Fragment Tutorial

How to assemble fragments with templates

This tutorial shows how to use chem_templates fragment assembly to build highly targeted molecular libraries.

We can use a Template to define a series of pass/fail criteria for a single molecule, giving us control over chemical space. But what if we want more fine-grained control over the structure? What if we want molecules that conform to the pattern [R1]-[linker]-[scaffold], with a specific Template for each of those sections?

This is challenging from a top-down approach because it requires figuring out how to map arbitrary molecules to the [R1]-[linker]-[scaffold], which involves a dizzying amount of SMARTS definitions. A much easier way is to assemble molecules from the bottom up, ensuring that each fragment in the assembly matches the desired chemotype.

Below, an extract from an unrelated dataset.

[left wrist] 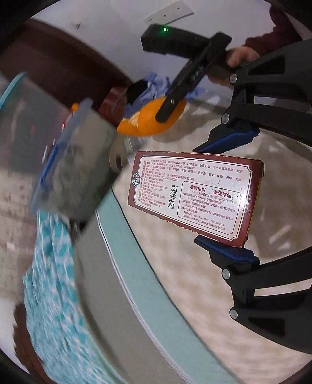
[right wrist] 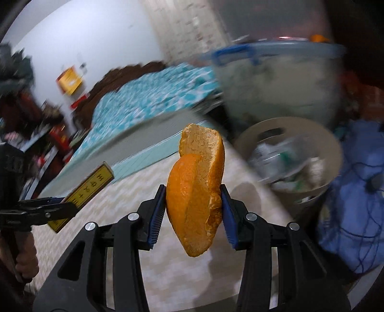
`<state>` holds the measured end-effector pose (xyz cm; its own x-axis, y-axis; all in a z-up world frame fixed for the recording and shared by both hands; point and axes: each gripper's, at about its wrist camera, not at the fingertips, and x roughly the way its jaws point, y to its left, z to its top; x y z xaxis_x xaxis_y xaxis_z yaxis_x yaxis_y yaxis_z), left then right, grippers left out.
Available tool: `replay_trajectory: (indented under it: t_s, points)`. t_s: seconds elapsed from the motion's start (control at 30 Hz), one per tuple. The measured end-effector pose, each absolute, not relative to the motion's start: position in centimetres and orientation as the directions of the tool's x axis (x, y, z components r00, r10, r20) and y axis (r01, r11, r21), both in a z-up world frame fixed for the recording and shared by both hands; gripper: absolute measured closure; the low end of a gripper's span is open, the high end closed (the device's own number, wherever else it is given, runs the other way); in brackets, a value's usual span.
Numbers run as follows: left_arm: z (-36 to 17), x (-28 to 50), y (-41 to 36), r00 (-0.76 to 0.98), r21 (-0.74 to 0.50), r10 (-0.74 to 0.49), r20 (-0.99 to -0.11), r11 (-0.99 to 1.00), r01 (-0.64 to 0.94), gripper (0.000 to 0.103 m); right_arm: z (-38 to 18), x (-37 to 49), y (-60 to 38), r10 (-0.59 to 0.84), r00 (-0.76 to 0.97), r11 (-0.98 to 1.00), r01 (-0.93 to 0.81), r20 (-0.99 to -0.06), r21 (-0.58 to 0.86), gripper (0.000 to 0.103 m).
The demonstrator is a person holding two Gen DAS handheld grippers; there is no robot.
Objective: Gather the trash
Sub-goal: 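Carry the box and orange peel to the beige bin and open both grippers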
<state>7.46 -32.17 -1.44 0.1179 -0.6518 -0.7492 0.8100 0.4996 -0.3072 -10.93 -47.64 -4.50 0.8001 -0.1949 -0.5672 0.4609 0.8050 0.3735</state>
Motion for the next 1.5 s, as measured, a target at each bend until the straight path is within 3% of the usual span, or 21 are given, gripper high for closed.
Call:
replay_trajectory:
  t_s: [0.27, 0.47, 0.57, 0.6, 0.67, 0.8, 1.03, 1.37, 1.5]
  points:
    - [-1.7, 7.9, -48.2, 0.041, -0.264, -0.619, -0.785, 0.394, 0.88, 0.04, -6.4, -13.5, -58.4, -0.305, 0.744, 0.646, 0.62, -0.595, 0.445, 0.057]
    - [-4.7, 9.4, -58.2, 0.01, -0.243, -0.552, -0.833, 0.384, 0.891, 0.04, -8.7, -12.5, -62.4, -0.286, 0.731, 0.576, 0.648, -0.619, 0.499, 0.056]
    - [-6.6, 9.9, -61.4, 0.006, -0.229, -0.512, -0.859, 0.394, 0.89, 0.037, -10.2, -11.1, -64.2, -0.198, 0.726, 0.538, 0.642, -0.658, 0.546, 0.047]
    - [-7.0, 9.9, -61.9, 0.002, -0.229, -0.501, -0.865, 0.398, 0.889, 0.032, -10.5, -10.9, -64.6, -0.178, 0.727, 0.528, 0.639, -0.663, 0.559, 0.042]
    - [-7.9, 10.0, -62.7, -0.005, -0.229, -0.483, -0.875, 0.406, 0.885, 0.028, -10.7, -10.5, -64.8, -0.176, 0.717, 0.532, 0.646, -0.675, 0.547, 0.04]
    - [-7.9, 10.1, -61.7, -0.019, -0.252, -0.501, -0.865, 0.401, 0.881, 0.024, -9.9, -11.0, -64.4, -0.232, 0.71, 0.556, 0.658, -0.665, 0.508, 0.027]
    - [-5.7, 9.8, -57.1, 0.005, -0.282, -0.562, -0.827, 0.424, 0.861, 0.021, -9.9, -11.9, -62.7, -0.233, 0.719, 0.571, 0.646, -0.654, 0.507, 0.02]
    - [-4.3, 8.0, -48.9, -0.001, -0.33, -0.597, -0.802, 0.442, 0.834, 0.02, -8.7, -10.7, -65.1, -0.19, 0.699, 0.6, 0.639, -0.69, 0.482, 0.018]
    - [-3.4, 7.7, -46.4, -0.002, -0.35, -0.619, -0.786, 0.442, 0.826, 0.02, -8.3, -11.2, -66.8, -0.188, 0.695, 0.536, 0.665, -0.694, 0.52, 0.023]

We can accomplish this with the following steps: 1. define templates 2. define assembly schema 3. create fragment library 4. assemble molecules

Defining Templates

First we need to define templates for our assembly schema. We want molecules to conform to [R1]-[linker]-[scaffold]. We will define separate templates for R1, linker, scaffold and the full assembled molecule:

R1 template: * 1 ring * no rotatable bonds

Linker template: * no rings * at most 4 rotatable bonds * at most 60 g/mol

Scaffold template: * 2 rings * at most 250 g/mol

Full molecule template: * Valid compound * Single compound * <= 8 rotatable bonds * <=5 hydrogen bond donors * <=10 hydrogen bond acceptors * <= 500 g/mol * <= 5 ClogP

from chem_templates.chem import Molecule
from chem_templates.fragments import shred_smiles
from chem_templates.assembly import AssemblyInputs, FragmentNode, FragmentLeafNode
from chem_templates.filter import RangeFunctionFilter, ValidityFilter, SingleCompoundFilter, Template

from rdkit.Chem import rdMolDescriptors, Descriptors
from rdkit.Chem import Draw

def rings(molecule):
    return rdMolDescriptors.CalcNumRings(molecule.mol)

def hbd(molecule):
    return rdMolDescriptors.CalcNumHBD(molecule.mol)

def hba(molecule):
    return rdMolDescriptors.CalcNumHBA(molecule.mol)

def molwt(molecule):
    return rdMolDescriptors.CalcExactMolWt(molecule.mol)

def logp(molecule):
    return Descriptors.MolLogP(molecule.mol)

def rotb(molecule):
    return rdMolDescriptors.CalcNumRotatableBonds(molecule.mol)

r1_template = Template([
    RangeFunctionFilter(rings, 'rings', 1, 1),
    RangeFunctionFilter(rotb, 'rotatable_bonds', 0, 0)
])

linker_template = Template([
    RangeFunctionFilter(rings, 'rings', 0, 0),
    RangeFunctionFilter(rotb, 'rotatable_bonds', None, 4),
    RangeFunctionFilter(molwt, 'mol_wt', None, 60)
])

scaffold_template = Template([
    RangeFunctionFilter(rings, 'rings', 2, 2),
    RangeFunctionFilter(molwt, 'mol_wt', None, 250)
])

full_template = Template([
    ValidityFilter(),
    SingleCompoundFilter(),
    RangeFunctionFilter(rotb, 'rotatable_bonds', None, 8),
    RangeFunctionFilter(hbd, 'hydrogen_bond_donors', None, 5),
    RangeFunctionFilter(hba, 'hydrogen_bond_acceptors', None, 10),
    RangeFunctionFilter(molwt, 'mol_wt', None, 500),
    RangeFunctionFilter(logp, 'clogp', None, 5)
])

Define Assembly Schema

Now we define how the fragments will fit together. First we define our leaf nodes with the FragmentLeafNode class. Each leaf node is given a name, a set of mapping_idxs, and a template.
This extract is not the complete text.